鬼子的重机枪果然被吸引了注意力,对着人群就扫射起来。
时不时地有人被子弹命中倒下,那群新兵们也的确没怎么有人按照要求去跑,大部分人都是乱哄哄地直跑。
公鸡头没功夫关注那群新兵们有几个活下来,趁着鬼子的机枪没注意他们这边,带着他的小团体,从另一边快速不规则机动,一个个要身子压得尽可能低,似乎这样鬼子就看不到他们了。
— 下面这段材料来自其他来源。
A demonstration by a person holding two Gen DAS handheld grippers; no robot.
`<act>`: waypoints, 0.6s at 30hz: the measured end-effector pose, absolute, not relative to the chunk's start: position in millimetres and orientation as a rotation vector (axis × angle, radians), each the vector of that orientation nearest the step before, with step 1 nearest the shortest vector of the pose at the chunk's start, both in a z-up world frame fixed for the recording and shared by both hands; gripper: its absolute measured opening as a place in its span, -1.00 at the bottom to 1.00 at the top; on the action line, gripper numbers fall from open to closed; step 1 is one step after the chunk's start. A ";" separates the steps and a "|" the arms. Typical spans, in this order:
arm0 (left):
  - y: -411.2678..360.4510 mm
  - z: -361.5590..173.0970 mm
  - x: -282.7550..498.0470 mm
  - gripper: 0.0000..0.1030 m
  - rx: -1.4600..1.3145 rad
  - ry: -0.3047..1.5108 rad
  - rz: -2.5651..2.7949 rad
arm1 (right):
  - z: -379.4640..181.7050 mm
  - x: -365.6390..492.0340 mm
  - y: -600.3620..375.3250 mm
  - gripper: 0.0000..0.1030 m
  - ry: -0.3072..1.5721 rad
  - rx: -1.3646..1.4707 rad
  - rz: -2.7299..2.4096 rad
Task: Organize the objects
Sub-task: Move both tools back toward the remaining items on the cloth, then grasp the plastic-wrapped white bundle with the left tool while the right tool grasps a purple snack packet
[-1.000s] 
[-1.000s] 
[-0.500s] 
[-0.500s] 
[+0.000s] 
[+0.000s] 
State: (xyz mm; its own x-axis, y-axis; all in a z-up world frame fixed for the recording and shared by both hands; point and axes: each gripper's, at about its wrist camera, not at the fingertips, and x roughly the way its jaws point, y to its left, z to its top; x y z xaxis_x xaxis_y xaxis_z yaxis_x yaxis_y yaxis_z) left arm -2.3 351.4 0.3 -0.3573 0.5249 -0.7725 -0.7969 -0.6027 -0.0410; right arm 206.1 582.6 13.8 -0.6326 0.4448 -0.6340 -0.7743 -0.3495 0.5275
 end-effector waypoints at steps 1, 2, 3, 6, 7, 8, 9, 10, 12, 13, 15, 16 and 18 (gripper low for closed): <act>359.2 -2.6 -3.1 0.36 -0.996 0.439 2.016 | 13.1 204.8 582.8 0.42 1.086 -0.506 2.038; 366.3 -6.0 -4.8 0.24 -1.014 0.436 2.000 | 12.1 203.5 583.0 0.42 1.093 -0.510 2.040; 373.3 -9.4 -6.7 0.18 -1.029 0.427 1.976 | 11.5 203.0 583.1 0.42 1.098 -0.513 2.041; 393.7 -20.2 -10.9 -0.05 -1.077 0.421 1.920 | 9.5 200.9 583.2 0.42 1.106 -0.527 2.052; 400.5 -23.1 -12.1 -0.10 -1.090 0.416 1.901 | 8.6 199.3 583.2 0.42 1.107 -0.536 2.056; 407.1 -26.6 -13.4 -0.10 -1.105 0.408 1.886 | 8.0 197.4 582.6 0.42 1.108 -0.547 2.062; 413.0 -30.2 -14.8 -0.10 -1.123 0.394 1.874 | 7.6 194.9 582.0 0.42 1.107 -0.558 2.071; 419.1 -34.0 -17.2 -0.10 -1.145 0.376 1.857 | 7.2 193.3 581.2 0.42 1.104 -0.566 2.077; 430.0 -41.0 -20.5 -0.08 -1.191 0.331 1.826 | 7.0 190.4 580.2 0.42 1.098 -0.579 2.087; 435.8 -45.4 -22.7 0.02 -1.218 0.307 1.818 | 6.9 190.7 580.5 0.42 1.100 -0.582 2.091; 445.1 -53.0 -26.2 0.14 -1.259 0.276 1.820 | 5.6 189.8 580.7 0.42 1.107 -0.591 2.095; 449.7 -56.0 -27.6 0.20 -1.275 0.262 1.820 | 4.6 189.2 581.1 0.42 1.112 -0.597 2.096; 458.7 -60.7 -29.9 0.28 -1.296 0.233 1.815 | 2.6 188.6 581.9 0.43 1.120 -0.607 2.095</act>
结果他们刚跑了不到五十米,重机枪的弹幕就朝着他们这边泼过来了。
老兵们不再隐蔽身形,最后的三十米,纷纷使出了吃奶的劲。
一个老兵被打中了肋下,当场就倒地而亡。
还有一个被打中了脚踝,重机枪的子弹直接击碎了他的骨头,那个老兵因为惯性朝前面痛叫着滚了好几米,可随即他的声音就戛然而止。
一颗重机枪子弹恰好打在了他的胸口,巨大的破坏力在他的胸口位置打出了一个大洞。
公鸡头也差点中了弹,一颗重机枪子弹,擦着他的鼻子下方飞过,仰躺在斜坡上的他,还能闻到一股烧焦了胡子的味道。